# setting up router with tiscali adsl broadband (netgear wireless router MR814 V2)



## statue12

i have bought a router (netgear wireless router MR814 V2) so i can craete a wireless network.  Im with tiscali broadband 2mb service and my modem connects to my computer via a usb and a modem cable into the back of the modem.  With this router it says i need to connect the RJ45 from the modem to the router( there isnt a RJ45 on my modem).  Then it says to connect a RJ45 to the computer and put it into one on the ports on the back of the router.  I tried  connecting my modem lead from the modem directly into the router but my computer fails to find the router.  Can anyone help me set this modem up or is it incomapatible with my modem.  it does say its compatible with dsl thats why i bought it.
http://computing.kelkoo.co.uk/b/a/ps_10690243/100238623.html



Any help apprchiated.


----------



## mikekelly

Yes its compatible with DSL but not with the hardware you have, DSL is the connection type you have nothing to do with the hardware interfaces your using. You probably have USB modem which are pretty standard for AOL and Tiscali. 

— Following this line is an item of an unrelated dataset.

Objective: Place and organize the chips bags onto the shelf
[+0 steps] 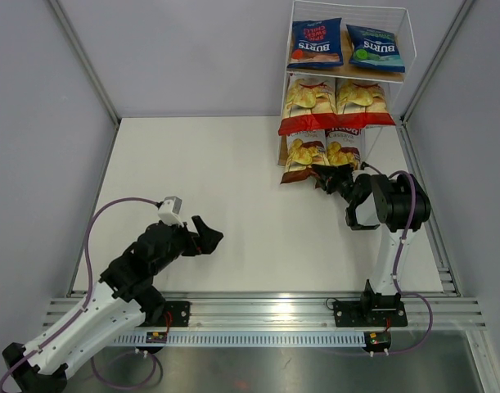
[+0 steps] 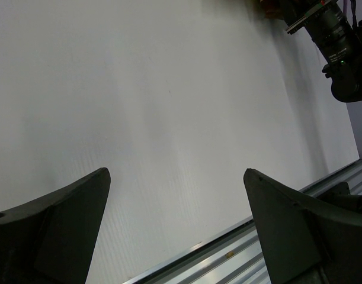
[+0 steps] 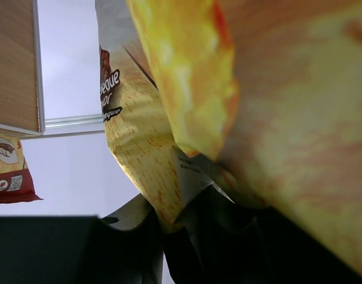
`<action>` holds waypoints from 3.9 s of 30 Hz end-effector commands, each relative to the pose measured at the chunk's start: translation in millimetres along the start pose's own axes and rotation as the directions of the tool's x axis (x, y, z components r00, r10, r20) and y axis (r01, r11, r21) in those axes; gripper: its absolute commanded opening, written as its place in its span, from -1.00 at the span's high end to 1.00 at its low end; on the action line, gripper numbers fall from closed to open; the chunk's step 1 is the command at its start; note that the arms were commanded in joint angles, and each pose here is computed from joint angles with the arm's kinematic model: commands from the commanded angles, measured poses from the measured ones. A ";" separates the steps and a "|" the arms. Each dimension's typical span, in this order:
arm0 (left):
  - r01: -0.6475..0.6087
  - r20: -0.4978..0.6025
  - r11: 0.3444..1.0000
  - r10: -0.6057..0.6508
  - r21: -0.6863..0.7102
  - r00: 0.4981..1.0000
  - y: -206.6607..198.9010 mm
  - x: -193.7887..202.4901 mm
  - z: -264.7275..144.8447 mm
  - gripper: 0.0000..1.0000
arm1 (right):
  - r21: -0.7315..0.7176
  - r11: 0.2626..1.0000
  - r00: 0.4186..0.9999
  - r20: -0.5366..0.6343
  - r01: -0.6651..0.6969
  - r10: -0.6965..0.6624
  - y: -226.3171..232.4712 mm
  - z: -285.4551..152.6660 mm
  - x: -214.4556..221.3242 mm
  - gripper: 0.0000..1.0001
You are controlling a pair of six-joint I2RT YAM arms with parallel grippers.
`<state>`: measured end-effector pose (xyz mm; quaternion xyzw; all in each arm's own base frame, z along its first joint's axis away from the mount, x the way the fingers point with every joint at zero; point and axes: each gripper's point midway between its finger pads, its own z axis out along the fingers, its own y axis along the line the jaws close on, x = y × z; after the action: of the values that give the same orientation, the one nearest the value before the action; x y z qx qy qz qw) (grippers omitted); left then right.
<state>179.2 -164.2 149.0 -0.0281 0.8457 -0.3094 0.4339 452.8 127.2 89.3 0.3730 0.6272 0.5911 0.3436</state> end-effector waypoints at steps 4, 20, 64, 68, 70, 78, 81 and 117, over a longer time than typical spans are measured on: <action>0.016 0.018 0.999 -0.017 0.038 1.000 -7.2 -3.2 3.0 -0.98 | 0.082 0.984 0.982 0.117 -0.158 0.148 -14.4 -5.1 -12.5 0.71; 0.018 0.026 0.999 -0.019 0.041 0.999 -6.3 -4.1 -3.9 -0.98 | 0.241 0.965 0.988 0.133 -0.106 0.076 2.4 0.9 0.1 -0.11; 0.016 0.037 0.999 -0.018 0.046 0.999 0.8 1.5 -13.9 -0.98 | 0.181 0.962 0.929 0.346 -0.207 0.135 12.5 1.2 5.3 0.00; 0.021 0.033 0.999 -0.022 0.049 0.999 0.2 2.2 -14.5 -0.98 | 0.191 0.969 0.953 0.287 -0.158 0.098 30.6 1.0 15.0 -0.34; 0.022 0.032 0.999 -0.024 0.047 0.999 0.2 1.7 -15.5 -0.98 | 0.219 0.964 0.956 0.282 -0.152 0.086 30.3 -2.9 17.1 -0.36; 0.011 0.020 1.000 -0.011 -0.001 1.000 0.6 -6.1 -16.7 -0.98 | 0.416 0.909 0.929 0.343 -0.020 -0.136 38.7 -43.6 3.6 -0.42; 0.005 0.012 1.000 -0.005 -0.014 1.000 -0.4 -8.5 -14.7 -0.98 | 0.429 0.903 0.925 0.342 0.000 -0.163 37.1 -49.9 2.7 -0.41; 0.022 0.008 0.991 -0.021 -0.129 1.000 22.6 -39.7 -9.6 -0.98 | 0.421 0.887 0.924 0.229 0.189 -0.306 25.0 -40.7 -0.7 0.53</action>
<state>197.2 -122.8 146.9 -0.0843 0.8765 -0.2387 0.4094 399.6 105.1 102.0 0.4647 0.7170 0.3335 0.3983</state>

maybe something like this can fix your problem but with the adaptor below and your USB connection they are both male instead of male and femal.  but you will still need an ethernet cable to run from here to the router

http://cgi.ebay.co.uk/USB-TO-LAN-RJ45-ETHERNET-10-100-Mbps-NETWORK-ADAPTER-UK_W0QQitemZ9713605062QQcategoryZ67284QQrdZ1QQcmdZViewItem


----------



## mikekelly

If you can get your cash back off the router then take a look at this, its very god value for money and is a all in one modem/router. 

http://www.ebuyer.com/customer/products/index.html?rb=18331567581&action=c2hvd19wcm9kdWN0X292ZXJ2aWV3&product_uid=74902

I have used Safecom before and they are reliable.


----------



## statue12

Cheers for the replies with regards to the usb to rj45 connector the usb port comming off my modem is not that type its usb b like this http://www.heinex.dk/kabler/usb-b.jpg.  Anymore ideas how i could get round this problem.


----------



## mikekelly

There is probably adaptors available if you trawl through ebay but I would look at returning or selling it and buying something like the one I listed.


----------



## statue12

Cheers for your replies much appriciated  ive bought an adaptor off ebay to convert the USB port to a RJ45 ill let you know if it works.


Cheers


----------